Develop a modeling framework for the analysis of storm events for the coastal zone of the Pamlico-Albemarle Sound (Short Time Scale). This will include the types of models and data collection needed to calibrate and validate existing and proposed models.
The focus of CEM Task 1 is to outline the major environmental issues and describe the types of models which will be appropriate for analyzing these problems. This task will be in accordance with the guidelines of the Carolina Coastal Habitat Protection Program (CCHPP). Its goals are to (1) improve effectiveness of existing rules and programs protecting coastal fish habitats; (2) identify, designate, and protect all Strategic Habitat Areas; (3) enhance and protect habitat from physical impacts; and (4) enhance and protect water quality.
At the short range scale, processes of interest include water mass movements, storm surges, frontal passages, and patterns of flow. The vulnerability of the low lying coasts to storms is of critical concern. How water flows through coastal water bodies and over wetlands is important to coastal forests and marsh vegetation.
Important management issues include prediction of vegetation, response to sea-level rise and subsidence, altered inflows of freshwater and sediments, and increased weather variability.
Coastal modeling with emphasis in the Middle Range temporal and spatial scales for management in the eastern North Carolina. Data for calibration and validation will be identified, collected and a database will be developed to store this information.
At the mid range scale, such processes as plant production, nutrient dynamics, seasonal accretion, and life history patterns of nekton become increasingly important for habitat simulations. Deterioration of water quality, lowered plant production and plant death, and fisheries productivity are important management issues. Hydrologic alteration has also altered sediment dynamics such that accretion is lowered in coastal wetlands and plant health suffers. Despite loss of habitat and water quality deterioration, fisheries production has remained high. But there are concerns that catastrophic decreases in fisheries may occur as critical levels of water quality and habitat loss are surpassed.
Potential management solutions to these problems include habitat protection (through, for example, wave barriers) and creation (river diversions, sediment fences), water quality improvement (source reduction, wetland treatment), and fisheries management.

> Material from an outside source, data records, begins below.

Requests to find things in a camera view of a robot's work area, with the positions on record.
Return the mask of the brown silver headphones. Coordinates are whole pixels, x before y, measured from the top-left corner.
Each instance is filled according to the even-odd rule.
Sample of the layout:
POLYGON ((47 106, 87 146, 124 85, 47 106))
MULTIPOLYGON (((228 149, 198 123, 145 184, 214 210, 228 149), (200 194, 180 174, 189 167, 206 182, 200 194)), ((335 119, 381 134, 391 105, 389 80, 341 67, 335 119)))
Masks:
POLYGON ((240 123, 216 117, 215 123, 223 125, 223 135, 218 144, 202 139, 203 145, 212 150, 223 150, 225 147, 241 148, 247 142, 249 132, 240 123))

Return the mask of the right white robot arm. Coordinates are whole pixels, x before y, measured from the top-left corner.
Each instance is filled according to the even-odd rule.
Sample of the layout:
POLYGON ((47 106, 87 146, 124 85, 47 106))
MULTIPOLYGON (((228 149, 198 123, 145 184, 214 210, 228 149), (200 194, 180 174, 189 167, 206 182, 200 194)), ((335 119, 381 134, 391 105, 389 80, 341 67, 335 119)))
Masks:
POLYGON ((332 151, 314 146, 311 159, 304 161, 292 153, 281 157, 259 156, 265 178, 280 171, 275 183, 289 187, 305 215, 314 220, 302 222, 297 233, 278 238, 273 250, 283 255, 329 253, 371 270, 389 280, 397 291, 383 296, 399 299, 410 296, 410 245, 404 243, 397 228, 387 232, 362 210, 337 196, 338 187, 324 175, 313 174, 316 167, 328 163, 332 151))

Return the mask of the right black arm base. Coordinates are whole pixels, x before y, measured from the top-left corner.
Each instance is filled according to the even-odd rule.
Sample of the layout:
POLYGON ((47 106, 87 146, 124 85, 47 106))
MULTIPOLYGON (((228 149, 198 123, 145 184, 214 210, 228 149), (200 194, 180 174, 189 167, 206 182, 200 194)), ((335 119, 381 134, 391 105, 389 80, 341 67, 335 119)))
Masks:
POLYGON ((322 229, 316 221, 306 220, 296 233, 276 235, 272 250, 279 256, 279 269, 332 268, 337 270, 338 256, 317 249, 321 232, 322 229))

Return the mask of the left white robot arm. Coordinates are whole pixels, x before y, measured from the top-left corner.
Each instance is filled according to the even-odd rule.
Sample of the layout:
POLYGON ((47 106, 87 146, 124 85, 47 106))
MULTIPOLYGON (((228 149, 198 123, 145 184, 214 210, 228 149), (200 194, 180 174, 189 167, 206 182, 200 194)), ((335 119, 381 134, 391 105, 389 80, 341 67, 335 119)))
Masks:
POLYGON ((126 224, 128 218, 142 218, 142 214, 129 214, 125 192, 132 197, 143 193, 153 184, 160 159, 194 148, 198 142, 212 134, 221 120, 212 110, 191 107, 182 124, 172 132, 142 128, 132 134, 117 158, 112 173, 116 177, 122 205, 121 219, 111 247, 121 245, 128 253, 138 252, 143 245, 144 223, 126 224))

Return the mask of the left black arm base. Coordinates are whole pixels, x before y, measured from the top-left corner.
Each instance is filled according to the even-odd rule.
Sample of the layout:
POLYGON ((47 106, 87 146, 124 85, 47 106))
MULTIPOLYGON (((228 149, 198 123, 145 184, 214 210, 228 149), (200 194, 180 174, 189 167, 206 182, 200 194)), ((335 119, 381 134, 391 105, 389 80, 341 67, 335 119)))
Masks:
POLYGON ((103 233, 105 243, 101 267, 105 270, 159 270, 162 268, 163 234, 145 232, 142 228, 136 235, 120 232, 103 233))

The main objective of the proposed mid range scale effort is to consider coupling of our 2-D hydrodynamic model to the landscape model which is specifically applied to the Pamlico-Albemarle Sound. In addition, we will explore ways to integrate our modeling effort with the ongoing circulation modeling work at NOS, and the computing modeling expertise at RENCI.
Create a landscape model focused at the long-range temporal/spatial scales. The long-term scale model will be designed to simulate processes occurring over decades. Most of these studies are based on a modeling technique in which the landscape is divided into a grid and each resulting cell is modeled individually with exchanges of water and materials among its neighbors. The model proposed here, will be designed to predict landscape succession and evolution and to estimate the usefulness of such management approaches as wetland and hydrologic restoration for the coastal habitats.
This research group will focus on the development and integration of models of the area southeast of the Neuse River. In coordination with the researchers at RENCI, the work will begin with existing models within an idealized spatial grid in accordance to an optimized parallel computing design. A substantial part of the effort at this scale will be to integrate transport dynamics and ecological processes with the hydrodynamic model currently under development at NOAA/NOS. This watershed model will simulate processes over a 50-100 year time scale sufficient to account for increased hurricanes and tropical storm frequency and accelerating rates of sea level rise.